By Justin Pratt, Clear Springs Baptist Church Senior Pastor

What if God wasn’t necessarily looking for polished belief, but just sheer honesty in the real and raw human need? In Mark 9, we are privileged to relive the story of a father who stands in a crowd, watching his son suffer in ways he cannot stop. This is not a theoretical struggle or a distant concern; it is daily, it’s painful, and it’s personal. He has exhausted every available option. Nothing has worked. By the time he reaches Jesus, hope is not completely gone, but it is worn thin. Even the disciples, the men closest to Jesus, had tried and failed to help. That failure matters. Undoubtedly, it had added another layer of hesitation. If they couldn’t do anything, why would this time be any different?

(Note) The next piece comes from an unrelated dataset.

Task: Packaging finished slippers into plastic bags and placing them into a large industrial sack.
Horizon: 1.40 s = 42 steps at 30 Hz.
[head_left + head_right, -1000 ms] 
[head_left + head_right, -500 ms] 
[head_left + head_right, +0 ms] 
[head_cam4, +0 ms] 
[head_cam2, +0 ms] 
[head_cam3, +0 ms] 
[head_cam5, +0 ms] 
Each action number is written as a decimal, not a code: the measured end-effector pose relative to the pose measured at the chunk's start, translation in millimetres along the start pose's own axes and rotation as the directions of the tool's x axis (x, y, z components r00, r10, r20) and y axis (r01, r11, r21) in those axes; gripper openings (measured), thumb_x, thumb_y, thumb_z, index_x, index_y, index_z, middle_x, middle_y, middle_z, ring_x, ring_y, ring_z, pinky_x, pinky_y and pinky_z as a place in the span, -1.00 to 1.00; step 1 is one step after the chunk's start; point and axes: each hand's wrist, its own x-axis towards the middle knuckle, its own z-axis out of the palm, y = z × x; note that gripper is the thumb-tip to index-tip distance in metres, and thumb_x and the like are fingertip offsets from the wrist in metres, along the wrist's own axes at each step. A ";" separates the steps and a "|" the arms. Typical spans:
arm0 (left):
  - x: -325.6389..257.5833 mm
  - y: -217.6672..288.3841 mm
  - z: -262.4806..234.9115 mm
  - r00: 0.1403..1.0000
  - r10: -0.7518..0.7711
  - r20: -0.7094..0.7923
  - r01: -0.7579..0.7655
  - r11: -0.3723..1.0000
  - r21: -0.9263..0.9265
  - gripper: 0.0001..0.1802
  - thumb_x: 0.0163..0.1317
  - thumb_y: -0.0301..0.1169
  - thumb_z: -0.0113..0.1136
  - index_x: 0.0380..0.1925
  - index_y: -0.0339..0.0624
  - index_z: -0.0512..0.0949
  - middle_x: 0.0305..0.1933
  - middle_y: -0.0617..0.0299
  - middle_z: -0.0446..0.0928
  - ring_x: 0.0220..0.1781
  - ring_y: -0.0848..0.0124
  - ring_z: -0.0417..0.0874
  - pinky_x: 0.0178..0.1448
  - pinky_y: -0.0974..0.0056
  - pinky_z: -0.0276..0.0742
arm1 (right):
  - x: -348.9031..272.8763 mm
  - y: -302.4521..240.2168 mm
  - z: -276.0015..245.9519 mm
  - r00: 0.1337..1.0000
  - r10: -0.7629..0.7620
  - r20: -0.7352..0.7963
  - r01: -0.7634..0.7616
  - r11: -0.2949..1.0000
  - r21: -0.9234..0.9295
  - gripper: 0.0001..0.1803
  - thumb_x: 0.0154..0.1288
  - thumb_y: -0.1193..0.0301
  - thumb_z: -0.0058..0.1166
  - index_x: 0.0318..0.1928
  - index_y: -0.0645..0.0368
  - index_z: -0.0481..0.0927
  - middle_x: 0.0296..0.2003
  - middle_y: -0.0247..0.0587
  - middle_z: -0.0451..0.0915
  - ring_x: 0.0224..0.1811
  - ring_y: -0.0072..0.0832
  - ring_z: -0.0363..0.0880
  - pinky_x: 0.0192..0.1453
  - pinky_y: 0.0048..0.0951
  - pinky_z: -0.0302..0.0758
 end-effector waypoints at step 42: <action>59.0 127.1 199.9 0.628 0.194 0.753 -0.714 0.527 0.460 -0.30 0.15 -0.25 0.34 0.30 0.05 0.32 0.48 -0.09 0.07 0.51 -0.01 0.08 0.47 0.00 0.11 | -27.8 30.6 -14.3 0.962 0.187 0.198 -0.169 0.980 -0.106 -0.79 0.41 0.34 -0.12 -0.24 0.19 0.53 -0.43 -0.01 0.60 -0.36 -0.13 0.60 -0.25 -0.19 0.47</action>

Still, Jesus speaks: “Bring him to me.” Now the desperate father must decide. Does he give up because he has tried this since the boy was a child? Or in one last-ditch effort, does he cast his faith in Jesus to do what no other person has ever been able to do? It’s a tough moment because on one hand, he desperately wants his son to be healed, and on the other hand, reality has seemed to have revealed that it is not possible.

“Bring him to me.” It is a simple command, but it shifts everything. The father responds, not because his faith is strong, but because his need is greater than his doubt. He brings his son.

As the boy convulses in front of everyone, the situation becomes more intense, not less. This is often how faith feels in real life. Coming to Jesus does not always mean immediate calm; sometimes it means bringing the chaos fully into the open.

Jesus asks, “How long has this been happening?” Not for information, but for an invitation. The father is given space to speak honestly, to tell the truth about the burden he has been carrying. Then comes his request: “If you can do anything, have compassion on us. Please help us.” Notice that this is not a confident declaration. It is a conditional plea; “if you can.” Many would hesitate to call that faith at all. But Jesus does not reject him. Instead, He redirects him: “If thou canst believe, all things are possible.”

What follows is one of the most honest statements in Scripture: “Lord, I believe; help thou mine unbelief.” That sentence captures the tension many experience but rarely admit. Faith and doubt are not always opposites; sometimes they coexist. The father is not pretending to be certain. He is not offering polished words or fancy rhetoric. The man does resort to elaborate church terminology. In honesty, he is simply telling the truth and asking for help.

And that is enough.

Jesus responds, not to perfect faith, but to present faith. The kind that shows up. The kind that asks. The kind that refuses to walk away, even when uncertainty remains. This account offers a corrective to a common misconception: that faith must be strong, unwavering, and complete before it is acceptable to God. In reality, the emphasis is not on the strength of faith, but on the object of it. The father’s trust is incomplete, but it is directed toward the right place.

For modern readers, the application is straightforward and challenging. Faith is not measured by emotional certainty or theological precision. It is demonstrated by action. It’s coming to Jesus, speaking honestly, and asking for help. There is no requirement to clean up doubt before our approach. No expectation to resolve every internal conflict first. The invitation remains the same: bring what you have. Imperfect faith, when placed in the right hands, is sufficient.

The father’s story is not ultimately about the size of his belief, but about the willingness to bring his need to Jesus anyway. That is the kind of faith that honors Him, not flawless, but present; not certain, but sincere. And often, that is where our greatest help begins.